Infant Baby Burned To Death In Phoenix Homeless Camp

November 14th, 2022 5:01 PM

This is an “absolutely horrific scene.”

Amid a culture of society who devalues human life, reports of a newborn baby found burned and dead concocted “heartbreaking” reactions. 

The child was found in at 1 a.m. downtown Phoenix, AZ near one of the largest homeless encampment sites in the area nicknamed “The Zone.” The child was reportedly 20-24 weeks gestation and was found in the middle of the road. 

The baby was left near a dumpster at the encampment where over 1000 un-homed individuals live. The child was at an age where he or she could have survived outside the womb yet was not only abandoned but also burned to death. 

The Maricopa County Medical Examiner’s Office will conduct an examination to determine the cause of death, Fox News said but it is likely that fire is what killed the baby.

A neighbor, Joel Coplin, who lives in an area overlooking where the child died called the situation “utterly horrific” and hard to comprehend. 

Coplin’s neighbor claims that he saw somebody lighting something on fire and went with his fiancé to put it out. Just as he’d started to stomp on the fire to put it out, he noticed it was a human baby and called 911.

“He saw the head, a perfectly shaped head and little arms. They thought it was a doll at first,” Coplin said. 

Others arrived trying to put out the fire before realizing what it was  - moments before - a living, breathing human being. 

Coplin told 12 News that “Something must be done so another life, no matter its age, isn’t lost.”

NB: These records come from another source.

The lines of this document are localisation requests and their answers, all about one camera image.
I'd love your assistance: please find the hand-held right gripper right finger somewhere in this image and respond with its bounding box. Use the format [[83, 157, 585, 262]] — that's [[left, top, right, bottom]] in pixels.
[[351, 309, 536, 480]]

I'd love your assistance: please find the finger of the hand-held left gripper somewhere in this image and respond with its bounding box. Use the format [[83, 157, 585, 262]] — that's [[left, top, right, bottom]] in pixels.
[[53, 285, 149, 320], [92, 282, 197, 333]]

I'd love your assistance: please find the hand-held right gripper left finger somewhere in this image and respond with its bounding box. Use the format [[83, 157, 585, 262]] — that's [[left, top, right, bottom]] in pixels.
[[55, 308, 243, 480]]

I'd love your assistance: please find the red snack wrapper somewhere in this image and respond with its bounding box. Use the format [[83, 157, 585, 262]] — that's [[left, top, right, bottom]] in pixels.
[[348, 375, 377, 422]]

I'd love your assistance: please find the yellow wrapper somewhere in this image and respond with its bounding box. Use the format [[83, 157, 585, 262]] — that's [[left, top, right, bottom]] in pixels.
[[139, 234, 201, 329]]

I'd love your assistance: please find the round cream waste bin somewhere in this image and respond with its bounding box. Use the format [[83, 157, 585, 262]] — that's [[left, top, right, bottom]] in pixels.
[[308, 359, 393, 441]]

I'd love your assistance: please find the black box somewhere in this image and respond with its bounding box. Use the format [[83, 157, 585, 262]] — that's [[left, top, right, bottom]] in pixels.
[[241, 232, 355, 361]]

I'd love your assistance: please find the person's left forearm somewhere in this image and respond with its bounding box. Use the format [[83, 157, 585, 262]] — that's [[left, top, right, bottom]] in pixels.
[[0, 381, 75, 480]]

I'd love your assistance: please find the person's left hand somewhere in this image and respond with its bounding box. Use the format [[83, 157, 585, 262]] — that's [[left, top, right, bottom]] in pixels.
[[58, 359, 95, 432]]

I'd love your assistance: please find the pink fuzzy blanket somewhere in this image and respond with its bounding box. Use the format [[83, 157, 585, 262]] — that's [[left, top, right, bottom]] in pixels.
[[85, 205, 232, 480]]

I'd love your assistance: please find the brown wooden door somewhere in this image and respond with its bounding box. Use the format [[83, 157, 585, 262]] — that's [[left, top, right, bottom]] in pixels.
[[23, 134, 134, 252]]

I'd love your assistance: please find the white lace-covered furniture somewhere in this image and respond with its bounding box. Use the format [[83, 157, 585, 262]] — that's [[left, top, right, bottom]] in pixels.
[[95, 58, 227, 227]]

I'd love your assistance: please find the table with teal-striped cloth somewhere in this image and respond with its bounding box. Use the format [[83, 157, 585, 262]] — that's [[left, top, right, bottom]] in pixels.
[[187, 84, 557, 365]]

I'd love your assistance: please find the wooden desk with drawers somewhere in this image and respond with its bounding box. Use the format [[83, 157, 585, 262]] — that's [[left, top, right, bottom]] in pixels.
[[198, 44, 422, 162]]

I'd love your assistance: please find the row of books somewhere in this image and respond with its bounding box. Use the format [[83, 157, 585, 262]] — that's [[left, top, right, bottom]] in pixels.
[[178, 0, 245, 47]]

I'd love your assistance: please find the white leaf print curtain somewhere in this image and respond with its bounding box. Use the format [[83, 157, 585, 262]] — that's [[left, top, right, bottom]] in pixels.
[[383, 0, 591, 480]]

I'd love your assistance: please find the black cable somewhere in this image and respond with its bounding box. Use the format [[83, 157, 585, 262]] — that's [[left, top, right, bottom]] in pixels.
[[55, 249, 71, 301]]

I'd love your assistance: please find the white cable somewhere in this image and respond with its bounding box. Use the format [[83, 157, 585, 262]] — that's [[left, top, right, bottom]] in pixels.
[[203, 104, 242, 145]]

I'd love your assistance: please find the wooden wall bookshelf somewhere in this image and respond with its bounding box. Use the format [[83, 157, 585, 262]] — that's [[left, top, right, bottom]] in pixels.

Coplin’s rather pro-life stance is refershing in a culture of life that values baby deaths over their lives. I mean, even the anchors who covered the story only called the child a “baby” a handful of times while mostly referring to the child by the term “fetus.” 

This is the heartbreaking reality of the climate that our nation has for life.

Babies have become worthless pieces of flesh that are simply disposed of and their lives are given no value. 

As Coplin said, “It's unconscionable.”